*Activity:* Locate each line below that includes "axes" and reproduce it.

*Available data:*

____

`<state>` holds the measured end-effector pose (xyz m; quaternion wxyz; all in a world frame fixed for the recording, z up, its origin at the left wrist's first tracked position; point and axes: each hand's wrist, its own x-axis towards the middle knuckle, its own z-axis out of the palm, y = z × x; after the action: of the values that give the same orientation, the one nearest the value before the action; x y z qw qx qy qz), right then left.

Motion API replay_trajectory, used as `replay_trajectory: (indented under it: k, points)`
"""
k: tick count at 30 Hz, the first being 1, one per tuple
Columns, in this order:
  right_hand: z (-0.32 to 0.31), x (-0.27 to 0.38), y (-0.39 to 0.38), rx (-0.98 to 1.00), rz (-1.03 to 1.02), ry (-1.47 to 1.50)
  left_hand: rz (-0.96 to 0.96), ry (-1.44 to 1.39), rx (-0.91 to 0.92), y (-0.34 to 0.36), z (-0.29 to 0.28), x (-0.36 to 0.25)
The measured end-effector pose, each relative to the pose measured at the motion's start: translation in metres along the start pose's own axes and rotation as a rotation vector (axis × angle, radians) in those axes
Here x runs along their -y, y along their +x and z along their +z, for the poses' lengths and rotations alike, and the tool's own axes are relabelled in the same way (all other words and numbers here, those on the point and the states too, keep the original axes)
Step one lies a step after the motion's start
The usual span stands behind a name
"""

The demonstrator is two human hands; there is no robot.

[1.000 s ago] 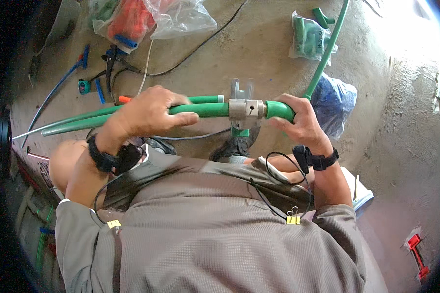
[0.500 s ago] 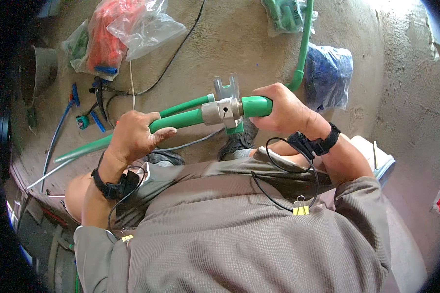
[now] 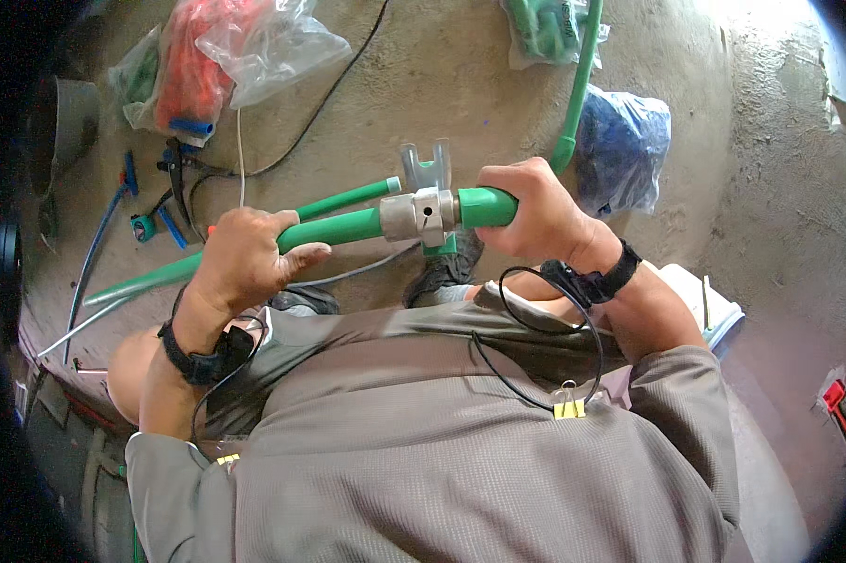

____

*Response to this task:*
`<state>` holds the measured end-effector pose (xyz m; quaternion wxyz; all in a world frame fixed for the recording, z up, its origin at the left wrist's first tracked position; point and axes: each hand's wrist, its own x-axis towards the middle knuckle, its own z-axis out of the palm, y = z × x; after the action: of the values that give the same orientation, the one nearest the value before the action; x y z qw qx qy qz), right then left.
The measured end-effector pose, each relative to the pose measured at the motion's start: translation in metres along the start pose's own axes and rotation as a rotation vector (axis × angle, radians) in those axes
Here x runs along their -y, y along their +x and z along their +z, for the poses' lengths and rotations alike, and the tool's own axes are relabelled in the same way (all other words and numbers here, those on the point and the states too, keep the original axes)

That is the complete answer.